Published Resources Details Journal Article
- Locomotive torpedoes
- The Engineer
- vol. 65, 24 February 1888, p. 147
Locomotive torpedoes were divided into two classes: uncontrolled torpedoes represented by the Whitehead and Howell torpedoes, and controlled torpedoes represented by the Brennan and Lay torpedoes. The speed of Whitehead torpedoes had been increased from 9 to 26 knots for a distance of 600 yards, mainly due to the introduction of the Brotherhood three-cylinder engine, but this increase in speed was not matched by an increase in accuracy. The Resistance experiments demonstrated that a charge of 100 pounds of gun cotton was not sufficient to sink an ironclad warship and that charges of 150 or 200 pounds of gun cotton were far more effective, and that these would necessitate larger torpedoes.
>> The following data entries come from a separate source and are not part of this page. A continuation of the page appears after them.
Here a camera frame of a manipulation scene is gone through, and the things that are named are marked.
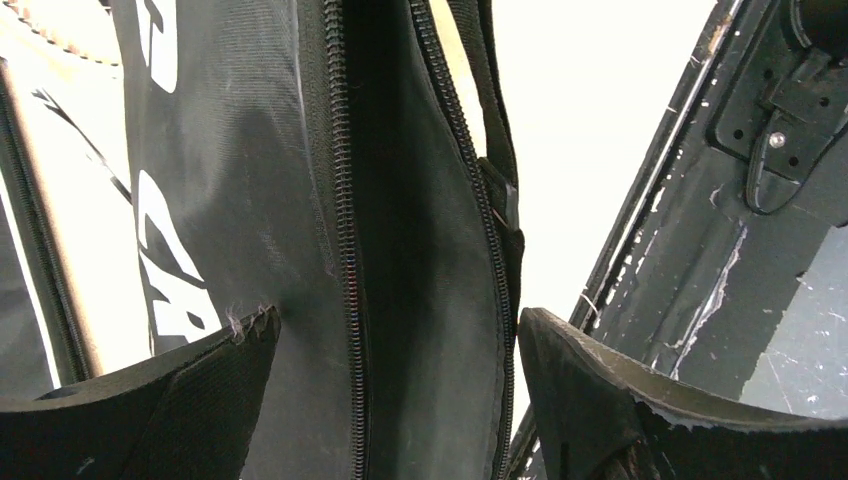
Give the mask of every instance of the black strap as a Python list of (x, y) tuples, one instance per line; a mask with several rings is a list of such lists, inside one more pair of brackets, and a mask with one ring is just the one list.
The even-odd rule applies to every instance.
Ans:
[(515, 151), (501, 96), (495, 57), (491, 0), (448, 0), (465, 48), (486, 126), (486, 151), (492, 165), (514, 187), (518, 186)]

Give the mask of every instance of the white scuff mark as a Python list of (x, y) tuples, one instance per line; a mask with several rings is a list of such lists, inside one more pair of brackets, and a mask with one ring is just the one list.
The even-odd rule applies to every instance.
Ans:
[(674, 477), (674, 478), (677, 478), (677, 472), (674, 471), (674, 467), (671, 466), (671, 462), (669, 461), (668, 457), (665, 456), (665, 452), (660, 452), (660, 453), (662, 453), (663, 458), (665, 459), (665, 463), (668, 465), (668, 469), (671, 470), (671, 476)]
[(657, 213), (657, 207), (660, 205), (660, 201), (662, 201), (662, 194), (665, 193), (665, 187), (661, 188), (659, 192), (654, 196), (654, 203), (651, 204), (651, 213)]
[(651, 236), (651, 241), (648, 242), (648, 246), (645, 248), (645, 256), (646, 257), (651, 252), (651, 247), (654, 246), (654, 240), (657, 239), (657, 232), (659, 232), (659, 230), (654, 230), (654, 234)]
[(783, 402), (786, 403), (786, 408), (789, 409), (789, 413), (795, 413), (792, 411), (792, 404), (789, 402), (789, 397), (786, 396), (786, 390), (783, 389), (783, 382), (780, 381), (780, 375), (777, 374), (777, 370), (774, 368), (774, 363), (771, 361), (771, 357), (766, 355), (766, 361), (769, 362), (769, 367), (771, 367), (771, 373), (774, 374), (774, 379), (777, 382), (777, 388), (780, 390), (781, 395), (783, 395)]
[(82, 465), (77, 469), (77, 476), (82, 475), (82, 472), (85, 471), (86, 468), (90, 467), (91, 464), (94, 463), (93, 457), (88, 457), (82, 461)]
[(722, 183), (721, 185), (718, 186), (718, 188), (713, 190), (713, 193), (710, 194), (710, 203), (712, 203), (713, 206), (716, 207), (716, 208), (718, 208), (718, 205), (716, 205), (715, 199), (716, 199), (716, 196), (718, 196), (718, 193), (721, 191), (721, 189), (723, 187), (724, 187), (724, 184)]
[(674, 369), (671, 371), (670, 376), (673, 380), (678, 380), (680, 375), (678, 371), (680, 364), (683, 362), (683, 359), (686, 358), (686, 355), (689, 355), (689, 352), (692, 351), (692, 347), (695, 345), (695, 342), (698, 341), (698, 332), (704, 325), (706, 325), (707, 321), (709, 321), (713, 314), (721, 309), (726, 295), (725, 289), (727, 288), (727, 277), (730, 276), (730, 270), (734, 265), (736, 265), (736, 262), (739, 261), (739, 251), (742, 249), (742, 244), (745, 243), (745, 238), (747, 236), (748, 227), (743, 225), (742, 231), (739, 233), (739, 238), (736, 239), (736, 244), (730, 252), (730, 257), (721, 269), (721, 273), (713, 287), (712, 293), (707, 298), (706, 302), (704, 302), (703, 307), (701, 307), (698, 311), (698, 316), (690, 324), (689, 331), (686, 332), (686, 335), (683, 337), (686, 339), (686, 344), (683, 346), (683, 351), (680, 353), (680, 356), (677, 357), (677, 361), (674, 363)]

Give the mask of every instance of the screw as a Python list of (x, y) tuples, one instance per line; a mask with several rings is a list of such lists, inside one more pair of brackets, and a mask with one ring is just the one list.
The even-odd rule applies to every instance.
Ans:
[(786, 135), (782, 132), (774, 132), (769, 135), (769, 146), (771, 148), (781, 148), (786, 145)]

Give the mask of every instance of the printed logo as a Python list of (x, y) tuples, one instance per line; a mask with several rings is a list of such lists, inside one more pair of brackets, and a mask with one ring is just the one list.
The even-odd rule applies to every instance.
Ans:
[(168, 93), (177, 88), (177, 0), (136, 0), (141, 53), (150, 77)]
[[(138, 256), (150, 286), (159, 291), (167, 301), (153, 301), (153, 318), (159, 335), (183, 336), (189, 342), (200, 340), (222, 327), (209, 292), (159, 268), (147, 255), (147, 219), (159, 230), (165, 245), (177, 261), (183, 274), (203, 282), (171, 219), (165, 196), (150, 175), (141, 170), (138, 179)], [(191, 322), (189, 313), (200, 319), (202, 327)]]

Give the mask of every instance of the black fabric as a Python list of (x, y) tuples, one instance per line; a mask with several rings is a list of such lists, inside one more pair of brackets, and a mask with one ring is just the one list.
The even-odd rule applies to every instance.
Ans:
[(848, 476), (845, 420), (805, 418), (711, 395), (542, 309), (522, 313), (518, 338), (547, 478)]
[(409, 6), (348, 3), (345, 14), (369, 300), (368, 478), (489, 478), (504, 332), (481, 206)]
[[(448, 0), (460, 40), (465, 48), (474, 83), (477, 86), (478, 99), (483, 111), (486, 128), (486, 155), (492, 165), (509, 183), (518, 187), (518, 166), (509, 119), (504, 105), (498, 75), (497, 55), (495, 54), (494, 26), (491, 0)], [(504, 185), (493, 180), (490, 195), (493, 199), (505, 195)], [(495, 205), (506, 204), (494, 202)], [(521, 299), (521, 263), (524, 257), (524, 234), (515, 230), (499, 227), (504, 253), (508, 266), (510, 300), (513, 316), (518, 318), (518, 305)]]
[[(331, 1), (136, 5), (115, 2), (114, 17), (156, 353), (256, 304), (279, 305), (283, 319), (241, 478), (350, 478), (352, 463), (374, 479), (492, 478), (509, 430), (523, 241), (505, 253), (494, 228), (490, 238), (476, 158), (446, 118), (410, 5), (345, 2), (344, 43), (327, 40)], [(158, 70), (174, 31), (176, 80)], [(160, 40), (142, 44), (149, 34)], [(349, 98), (330, 89), (330, 69), (344, 66), (328, 52), (339, 51)], [(343, 211), (351, 198), (355, 216)], [(351, 220), (357, 255), (345, 243), (342, 256)], [(357, 319), (364, 372), (348, 356)], [(364, 378), (364, 412), (352, 374)]]
[(350, 371), (322, 3), (177, 2), (173, 93), (151, 78), (136, 2), (113, 8), (136, 215), (143, 171), (202, 278), (185, 275), (142, 219), (156, 353), (187, 341), (158, 333), (153, 302), (177, 299), (151, 284), (157, 266), (205, 290), (214, 318), (279, 305), (284, 334), (242, 478), (347, 478)]
[(0, 478), (238, 478), (280, 319), (235, 323), (35, 401), (0, 400)]
Double bottoms and compartmentalisation offered ships the best protection against torpedo attack. However, some nations favoured steel wire nets projecting about 30 feet from the side of the vessel to be protected. The inherent gyroscopic effect produced by the large high-speed flywheel of the Howell torpedo overcame the problems of directional stability encountered in the Whitehead torpedo. However, the speed of the Howell gradually decreased as it approached its target, making it difficult to predict its point of impact. Controlled torpedoes such as the Brennan and Lay torpedoes overcame the problem of directional change. But, they were thought to be scientific playthings rather than practical weapons.